WORK ITEM:
Print out each entry without alteration, and keep the pictures out.

Collection entries:
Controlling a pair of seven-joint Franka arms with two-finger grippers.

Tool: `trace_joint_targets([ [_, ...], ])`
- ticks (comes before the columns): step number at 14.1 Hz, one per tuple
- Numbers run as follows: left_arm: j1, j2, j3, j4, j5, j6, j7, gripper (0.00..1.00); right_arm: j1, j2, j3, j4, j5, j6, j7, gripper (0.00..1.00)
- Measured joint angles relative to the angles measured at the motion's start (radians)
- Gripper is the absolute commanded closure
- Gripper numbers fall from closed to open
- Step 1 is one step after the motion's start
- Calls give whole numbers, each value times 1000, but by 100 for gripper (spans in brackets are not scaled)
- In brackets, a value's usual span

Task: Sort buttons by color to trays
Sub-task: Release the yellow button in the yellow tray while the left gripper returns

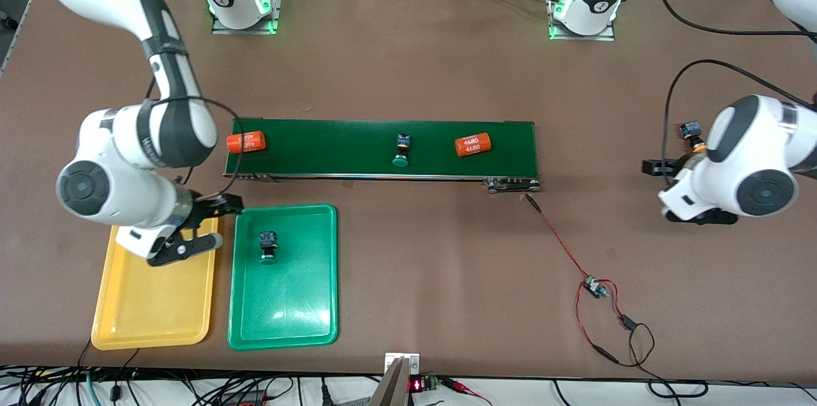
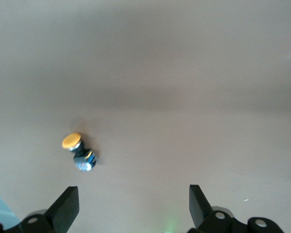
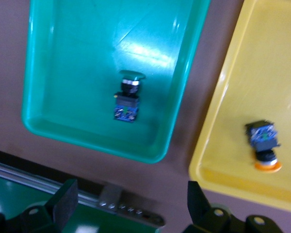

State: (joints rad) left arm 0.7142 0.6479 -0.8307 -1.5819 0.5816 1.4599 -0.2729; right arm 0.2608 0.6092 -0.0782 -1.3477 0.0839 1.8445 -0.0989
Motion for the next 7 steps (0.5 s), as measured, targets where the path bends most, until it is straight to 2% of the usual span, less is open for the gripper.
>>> trace_joint_targets([
  [4,180,44,4,-69,-2,-3,0,0,115,-30,1,-4,0,-93,254,0],
  [7,266,58,4,-134,-2,8,0,0,236,-33,3,-13,0,-105,402,0],
])
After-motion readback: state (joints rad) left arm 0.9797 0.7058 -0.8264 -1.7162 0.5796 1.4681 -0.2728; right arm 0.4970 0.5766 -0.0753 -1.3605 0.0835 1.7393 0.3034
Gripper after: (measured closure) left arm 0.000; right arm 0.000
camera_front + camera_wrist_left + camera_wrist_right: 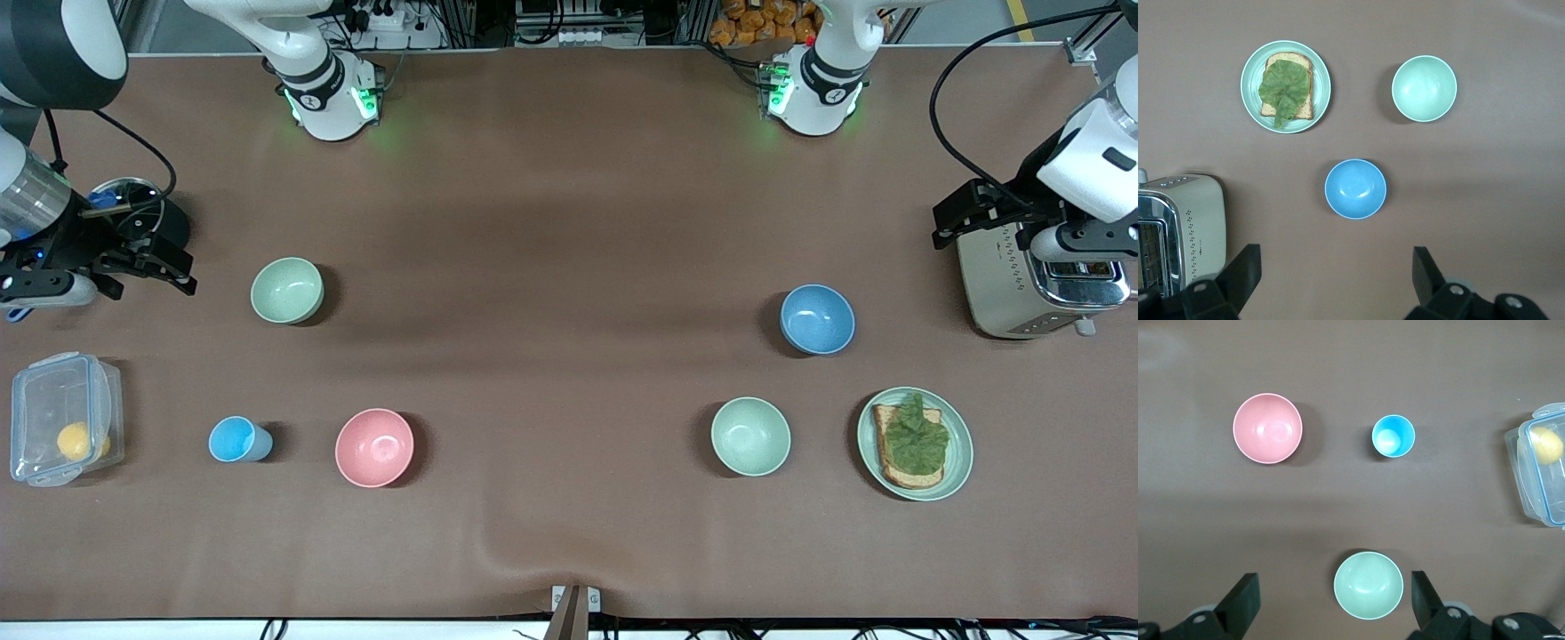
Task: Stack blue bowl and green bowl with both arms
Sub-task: 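Reach the right gripper to the green bowl while the left approaches the blue bowl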
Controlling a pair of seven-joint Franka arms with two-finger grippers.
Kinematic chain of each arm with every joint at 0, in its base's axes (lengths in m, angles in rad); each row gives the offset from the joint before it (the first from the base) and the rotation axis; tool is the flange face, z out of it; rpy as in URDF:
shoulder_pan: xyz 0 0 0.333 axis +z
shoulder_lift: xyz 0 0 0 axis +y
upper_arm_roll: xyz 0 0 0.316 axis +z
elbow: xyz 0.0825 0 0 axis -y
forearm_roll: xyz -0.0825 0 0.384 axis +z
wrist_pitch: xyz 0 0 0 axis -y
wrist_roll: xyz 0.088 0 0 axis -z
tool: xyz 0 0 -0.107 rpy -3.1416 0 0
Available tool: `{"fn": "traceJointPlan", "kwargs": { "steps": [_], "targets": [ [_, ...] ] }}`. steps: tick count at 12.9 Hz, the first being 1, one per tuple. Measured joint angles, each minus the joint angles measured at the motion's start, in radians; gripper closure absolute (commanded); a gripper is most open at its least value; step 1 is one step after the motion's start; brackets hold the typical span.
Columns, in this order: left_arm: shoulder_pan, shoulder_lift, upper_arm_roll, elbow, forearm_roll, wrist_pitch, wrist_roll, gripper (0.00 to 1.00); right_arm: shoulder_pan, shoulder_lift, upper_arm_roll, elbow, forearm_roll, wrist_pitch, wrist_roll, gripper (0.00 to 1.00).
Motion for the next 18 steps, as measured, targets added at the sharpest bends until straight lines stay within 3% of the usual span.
{"fn": "traceJointPlan", "kwargs": {
  "steps": [7,13,18],
  "targets": [
    [0.015,0.004,0.003,-0.005,0.0,-0.02,0.002,0.0,0.0,0.001,0.0,0.0,-0.001,-0.001,0.0,0.0],
    [0.036,0.097,0.005,-0.038,0.0,-0.066,0.007,0.0,0.0,0.003,0.0,0.0,-0.002,-0.002,0.0,0.0],
    [0.043,0.123,0.006,-0.114,0.0,0.022,0.007,0.0,-0.008,0.082,-0.004,-0.028,-0.006,0.042,-0.001,0.0]
  ]
}}
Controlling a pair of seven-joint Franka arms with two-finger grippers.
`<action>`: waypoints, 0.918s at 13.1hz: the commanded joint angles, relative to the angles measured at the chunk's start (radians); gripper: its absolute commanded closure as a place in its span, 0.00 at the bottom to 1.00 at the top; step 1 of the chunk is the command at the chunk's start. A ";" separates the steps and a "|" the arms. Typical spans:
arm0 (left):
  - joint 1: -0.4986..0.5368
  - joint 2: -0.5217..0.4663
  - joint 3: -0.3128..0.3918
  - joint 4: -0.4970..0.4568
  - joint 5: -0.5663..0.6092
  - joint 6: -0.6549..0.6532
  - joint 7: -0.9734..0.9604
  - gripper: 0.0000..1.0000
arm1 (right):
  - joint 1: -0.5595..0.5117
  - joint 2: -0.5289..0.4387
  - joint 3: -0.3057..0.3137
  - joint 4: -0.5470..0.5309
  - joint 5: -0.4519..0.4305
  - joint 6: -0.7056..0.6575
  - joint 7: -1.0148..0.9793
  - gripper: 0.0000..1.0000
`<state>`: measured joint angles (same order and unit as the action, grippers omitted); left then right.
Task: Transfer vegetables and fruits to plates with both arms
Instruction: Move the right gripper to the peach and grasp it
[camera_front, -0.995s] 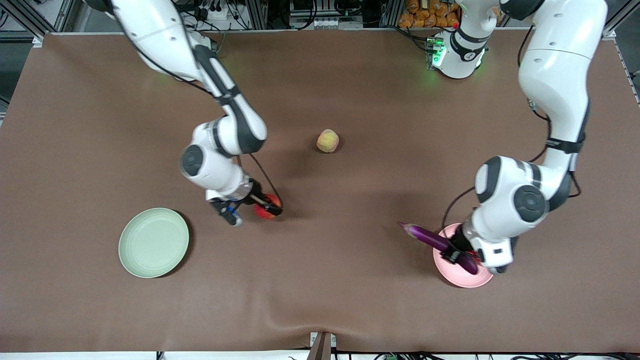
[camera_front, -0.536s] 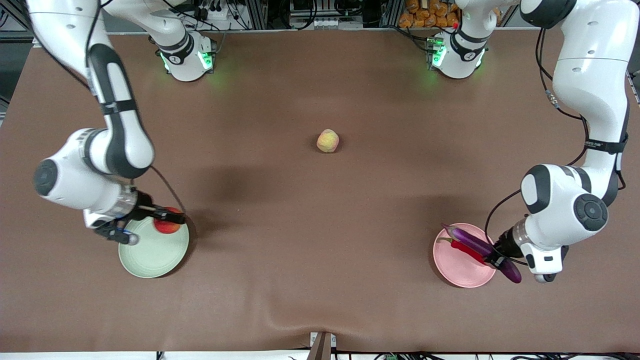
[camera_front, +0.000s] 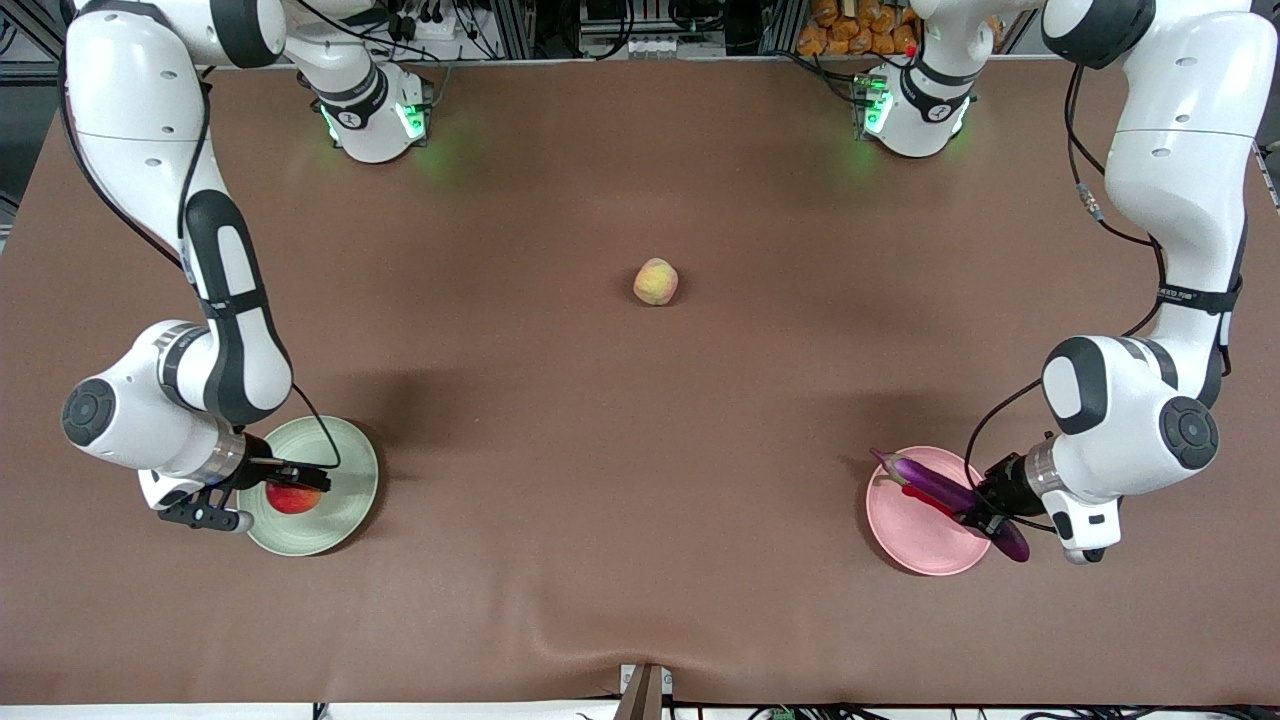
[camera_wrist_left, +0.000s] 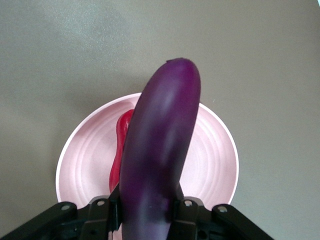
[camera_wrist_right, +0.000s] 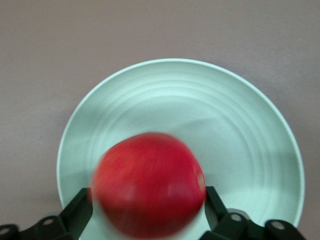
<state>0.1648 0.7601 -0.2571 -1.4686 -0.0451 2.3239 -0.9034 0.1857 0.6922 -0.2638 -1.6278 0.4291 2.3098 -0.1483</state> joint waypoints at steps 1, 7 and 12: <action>0.001 0.024 -0.004 0.025 -0.051 0.005 -0.002 1.00 | 0.027 -0.046 0.005 0.019 0.000 -0.169 0.039 0.00; -0.001 0.105 -0.004 0.079 -0.084 0.081 -0.002 1.00 | 0.349 -0.128 0.006 0.009 0.000 -0.332 0.712 0.00; -0.002 0.114 -0.004 0.077 -0.085 0.091 0.005 0.13 | 0.728 -0.094 0.008 -0.003 0.007 -0.181 1.287 0.00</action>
<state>0.1643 0.8662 -0.2579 -1.4132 -0.1082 2.4127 -0.9051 0.8052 0.5909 -0.2360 -1.6024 0.4335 2.0509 0.9644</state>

TASK SOLUTION:
Controlling a pair of seven-joint Franka arms with two-finger grippers.

Tool: `trace_joint_targets([ [_, ...], ])`
- ticks (comes before the columns): step number at 14.1 Hz, one per tuple
- Numbers run as follows: left_arm: j1, j2, j3, j4, j5, j6, j7, gripper (0.00..1.00); right_arm: j1, j2, j3, j4, j5, j6, j7, gripper (0.00..1.00)
- Measured joint angles relative to the angles measured at the motion's start (radians)
- Gripper is the absolute commanded closure
- Gripper numbers fall from closed to open
- Step 1 is one step after the motion's start
- Calls give whole numbers, each value times 1000, but by 100 for gripper (spans in brackets are not scaled)
- In brackets, a value's usual span

Task: Sort buttons by color to trays
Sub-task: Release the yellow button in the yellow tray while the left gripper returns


State: (joints rad) left arm 0.7142 0.6479 -0.8307 -1.5819 0.5816 1.4599 -0.2729; right arm 0.2608 0.6092 -0.0782 -1.3477 0.0839 1.8445 -0.0989
Motion for the next 7 steps (0.5 s), as measured, targets where the path bends most, until it is straight to 2% of the usual span, less is open for the gripper.
>>> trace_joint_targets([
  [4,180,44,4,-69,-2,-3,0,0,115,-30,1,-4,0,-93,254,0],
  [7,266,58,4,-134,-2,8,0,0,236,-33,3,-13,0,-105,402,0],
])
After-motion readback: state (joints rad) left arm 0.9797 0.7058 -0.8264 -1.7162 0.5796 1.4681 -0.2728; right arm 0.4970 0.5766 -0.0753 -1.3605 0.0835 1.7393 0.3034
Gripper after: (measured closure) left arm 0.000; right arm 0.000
camera_front + camera_wrist_left + camera_wrist_right: 
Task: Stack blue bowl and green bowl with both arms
Sub-task: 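Reach the right gripper to the green bowl while the left approaches the blue bowl
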Controlling a pair of seven-joint Franka arms with two-finger grippers.
Kinematic chain of each arm with every joint at 0, in its base's axes (lengths in m, angles in rad); each row gives the offset from the joint before it (the first from the base) and the rotation axis; tool is the flange face, z out of it; rpy as in URDF:
shoulder_pan: xyz 0 0 0.333 axis +z
shoulder_lift: xyz 0 0 0 axis +y
upper_arm_roll: xyz 0 0 0.316 axis +z
elbow: xyz 0.0825 0 0 axis -y
forearm_roll: xyz -0.0825 0 0.384 axis +z
wrist_pitch: xyz 0 0 0 axis -y
wrist_roll: xyz 0.088 0 0 axis -z
tool: xyz 0 0 -0.107 rpy -3.1416 0 0
Available tool: `{"fn": "traceJointPlan", "kwargs": { "steps": [_], "targets": [ [_, ...] ] }}`. steps: tick count at 12.9 Hz, the first being 1, one per tuple. Measured joint angles, each minus the joint angles measured at the motion's start, in radians; gripper closure absolute (commanded); a gripper is most open at its least value; step 1 is one step after the motion's start; brackets hold the typical span.
Columns, in this order: left_arm: shoulder_pan, shoulder_lift, upper_arm_roll, elbow, forearm_roll, wrist_pitch, wrist_roll, gripper (0.00 to 1.00); right_arm: shoulder_pan, shoulder_lift, upper_arm_roll, elbow, forearm_roll, wrist_pitch, wrist_roll, gripper (0.00 to 1.00).
Motion for the next 18 steps, as measured, targets added at the sharpest bends until straight lines stay within 3% of the usual span.
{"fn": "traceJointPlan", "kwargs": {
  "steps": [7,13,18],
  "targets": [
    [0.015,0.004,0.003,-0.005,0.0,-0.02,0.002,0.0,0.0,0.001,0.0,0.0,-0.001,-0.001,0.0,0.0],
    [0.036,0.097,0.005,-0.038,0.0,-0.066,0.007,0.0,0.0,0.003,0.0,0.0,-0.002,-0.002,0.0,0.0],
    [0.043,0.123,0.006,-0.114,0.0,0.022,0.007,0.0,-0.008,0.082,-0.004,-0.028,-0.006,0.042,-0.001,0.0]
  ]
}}
Controlling a pair of seven-joint Franka arms with two-finger grippers.
`<action>`: waypoints, 0.918s at 13.1hz: the commanded joint angles, relative to the angles measured at the chunk's start (radians); gripper: its absolute commanded closure as a place in its span, 0.00 at the bottom to 1.00 at the top; step 1 of the chunk is the command at the chunk's start. A ";" separates the steps and a "|" the arms. Typical spans:
arm0 (left):
  - joint 1: -0.4986..0.5368
  - joint 2: -0.5217..0.4663
  - joint 3: -0.3128..0.3918
  - joint 4: -0.4970..0.4568
  - joint 5: -0.5663..0.6092
  - joint 6: -0.6549..0.6532
  - joint 7: -0.9734..0.9604
  - gripper: 0.0000..1.0000
arm1 (right):
  - joint 1: -0.5595..0.5117
  - joint 2: -0.5289..0.4387
  - joint 3: -0.3057..0.3137
  - joint 4: -0.5470..0.5309
  - joint 5: -0.4519..0.4305
  - joint 6: -0.7056..0.6575
  - joint 7: -1.0148..0.9793
  - gripper: 0.0000..1.0000
`<state>`: measured joint angles (same order and unit as the action, grippers omitted); left then right.
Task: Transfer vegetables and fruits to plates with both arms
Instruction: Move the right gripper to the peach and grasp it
[camera_front, -0.995s] 
[camera_front, -0.536s] 
[camera_front, +0.000s] 
[camera_wrist_left, +0.000s] 
[camera_wrist_right, +0.000s] 
<state>0.1648 0.7601 -0.2571 -1.4686 -0.0451 2.3239 -0.9034 0.1857 0.6922 -0.2638 -1.6278 0.4291 2.3098 -0.1483</state> joint waypoints at steps 1, 7 and 12: <action>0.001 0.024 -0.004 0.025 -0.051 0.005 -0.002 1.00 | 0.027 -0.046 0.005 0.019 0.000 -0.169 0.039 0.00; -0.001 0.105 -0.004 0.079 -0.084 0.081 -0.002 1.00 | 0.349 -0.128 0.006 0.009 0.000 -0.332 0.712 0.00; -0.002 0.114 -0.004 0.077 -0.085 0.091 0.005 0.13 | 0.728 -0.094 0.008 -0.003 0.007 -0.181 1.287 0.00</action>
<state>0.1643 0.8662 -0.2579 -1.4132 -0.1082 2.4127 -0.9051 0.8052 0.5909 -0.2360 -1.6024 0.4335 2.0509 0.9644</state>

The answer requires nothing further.